18. A method of operating a dual band antenna comprising one
partial antenna associated with a lower operating band of the
antenna and a second partial antenna associated with an upper
operating band, said partial antennas having a shared substrate, a
shared feed point, wherein said method comprises: operating at
least one of the partial antennas as two radiators; operating said
first radiator and the radiator of the other partial antenna, which
joins the shared feed point, as a unitary common element on the
substrate surface; and short-circuiting said common element to
ground from at least one point proximate to the feed point.
19. A dual antenna of a radio device comprising: a first partial
antenna to implement a lower operating band of the antenna; a
second partial antenna to implement an upper operating band, said
first and second partial antennas having a shared dielectric
substrate which forms an integrated antenna component together with
antenna radiators, the partial antennas having a shared feed poing
and a shared feed conductor on the front surface of the substrate;
wherein a part of the antenna component in one direction from a
substrate cross section which leads through the feed point belongs
to the first partial antenna, and a part of the antenna component
in the opposite direction belongs to the second partial antenna;
wherein at least one partial antenna comprises two radiators, the
first of which joins the feed point and the second of which is
adapted for connection to a ground plane; and wherein said first
radiator and a radiator of the other partial antenna joining the
shared feed point form a unitary common elements on the upper
surface of the substrate, which element is configured for
connection to the ground plane from at least one short-circuit
point proximate to the feed point.
20. The dual antenna according to claim 19, wherein said at least
one said short-circuit point comprises a single point, and said
antenna further comprises a short-circuit conductor communicating
with said single point is located on back surface of the substrate
substantially opposite the feed conductor.
21. An antenna component for use in a radio frequency device
comprising: a first partial antenna implementing a lower operating
band; and a second partial antenna implementing an upper operating
band, said first and second partial antennas comprising: a shared
dielectric substrate; a shared feed point; and a shared feed
conductor disposed on a front surface of the substrate; wherein: a
part of the antenna component in a first direction relative to a
cross-section of the substrate which leads through the feed point
is associated with the first partial antenna; and a part of the
antenna component in the opposite direction is associated with the
second partial antenna.
22. The antenna component of claim 21, wherein at least one of said
first or second partial antennas comprises two radiators, the first
of which joins galvanically at the feed point, and the second of
which is connected to a ground plane from an outer end; and wherein
said first radiator and a radiator of the other partial antenna
joining the shared feed point form a unitary common element on the
upper surface of the substrate.
23. The antenna component of claim 22, wherein said unitary common
element is connected to the ground plane from at least one
short-circuit point proximate to the feed point.
24. The antenna component of claim 23, wherein said at least one
short-circuit point comprises one point of the unitary common
element, and further comprising a short-circuit conductor in
communication with said one point and located on a back surface of
the substrate opposite the feed conductor.
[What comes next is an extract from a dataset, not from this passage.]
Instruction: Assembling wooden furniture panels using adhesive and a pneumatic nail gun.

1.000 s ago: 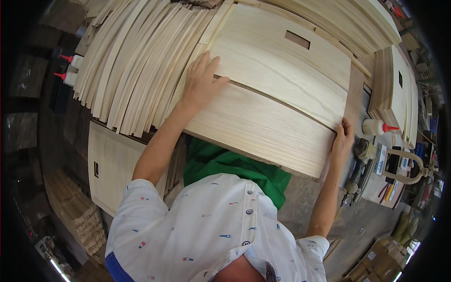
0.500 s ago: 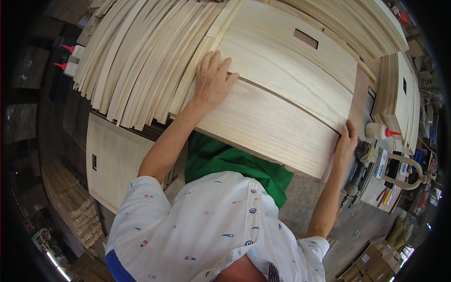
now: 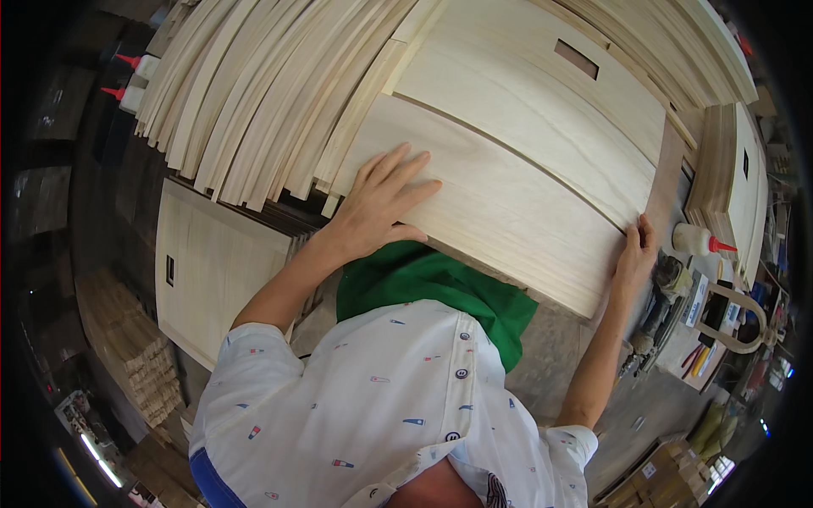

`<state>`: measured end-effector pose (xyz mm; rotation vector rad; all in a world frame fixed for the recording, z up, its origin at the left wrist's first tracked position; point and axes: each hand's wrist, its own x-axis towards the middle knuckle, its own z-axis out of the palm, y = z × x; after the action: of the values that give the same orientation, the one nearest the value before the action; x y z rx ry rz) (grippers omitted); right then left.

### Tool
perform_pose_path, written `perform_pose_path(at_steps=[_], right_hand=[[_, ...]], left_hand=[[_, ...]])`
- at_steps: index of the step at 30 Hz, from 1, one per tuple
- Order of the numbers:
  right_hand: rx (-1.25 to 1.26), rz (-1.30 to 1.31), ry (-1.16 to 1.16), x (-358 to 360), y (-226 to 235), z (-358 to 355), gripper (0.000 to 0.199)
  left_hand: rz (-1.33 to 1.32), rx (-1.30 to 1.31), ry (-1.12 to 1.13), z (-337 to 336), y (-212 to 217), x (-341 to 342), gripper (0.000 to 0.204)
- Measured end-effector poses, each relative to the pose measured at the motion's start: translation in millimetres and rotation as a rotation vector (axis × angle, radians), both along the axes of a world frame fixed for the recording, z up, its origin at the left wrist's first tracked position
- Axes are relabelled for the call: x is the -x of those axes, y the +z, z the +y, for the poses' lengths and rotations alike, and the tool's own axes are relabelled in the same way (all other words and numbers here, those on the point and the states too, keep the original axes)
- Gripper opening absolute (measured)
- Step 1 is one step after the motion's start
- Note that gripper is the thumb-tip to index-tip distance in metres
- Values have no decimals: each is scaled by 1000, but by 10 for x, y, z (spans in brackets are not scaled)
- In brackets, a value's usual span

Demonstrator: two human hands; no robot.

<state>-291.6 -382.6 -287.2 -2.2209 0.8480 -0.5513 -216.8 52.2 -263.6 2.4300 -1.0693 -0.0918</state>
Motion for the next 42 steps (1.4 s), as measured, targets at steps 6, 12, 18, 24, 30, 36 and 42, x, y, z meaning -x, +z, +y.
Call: perform_pose_path(at_steps=[6,12,18,24,30,36,42], right_hand=[[-43,-44,51,69,-33,-80,37],[-77,74,25,403,90,111,36],[-159,-8,79,515,81,147,34],[-752,-257,73,638,79,-108,32],[-612,-243,36,790,74,-97,30],[-561,-251,-2,753,-49,-161,31],[-387,-162,41,542,34,32,37]], left_hand=[[-54,13,-32,-16,-75,-29,72],[-2,-68,348,145,66,117,82],[6,-42,368,79,68,174,80],[33,-12,340,90,139,171,77],[-48,41,244,-23,-2,313,69],[-49,81,250,-140,-67,328,62],[-63,57,266,-57,-56,310,57]])
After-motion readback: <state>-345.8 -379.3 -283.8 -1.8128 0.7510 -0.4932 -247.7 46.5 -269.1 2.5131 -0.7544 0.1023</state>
25. The antenna component of claim 23, further comprising a
short-circuit conductor starting from said at least one point and
located on the front surface of the substrate.
26. The antenna component of claim 23, wherein said at least one
short-circuit point of the common element comprises first and
second points, and said component further comprises a first
short-circuit conductor starting from said first short-circuit
point and located at least partly on the front surface of the
substrate on one side of the feed conductor, and a second
short-circuit conductor starting from said second short-circuit
point located at least partly on the front surface of the substrate
on the other side of the feed conductor than said first
short-circuit conductor.
27. The antenna component of claim 23, wherein said at least one
short-circuit point comprises first and second points, and further
comprises a first short-circuit conductor communicating with the
first short-circuit point and located on the front surface of the
substrate next to the feed conductor, and a second short-circuit
conductor communicating with said second short-circuit point and
located on a back surface of the substrate opposite the feed
conductor.
28. The antenna component of claim 22, wherein the first radiator
which joins galvanically at the feed point and the second radiator
comprises the first partial antenna, said first and second radiator
being separated from each other by a slot, said second radiator
extending through a first surface of the substrate to a lower
surface of the substrate for connection to the ground plane.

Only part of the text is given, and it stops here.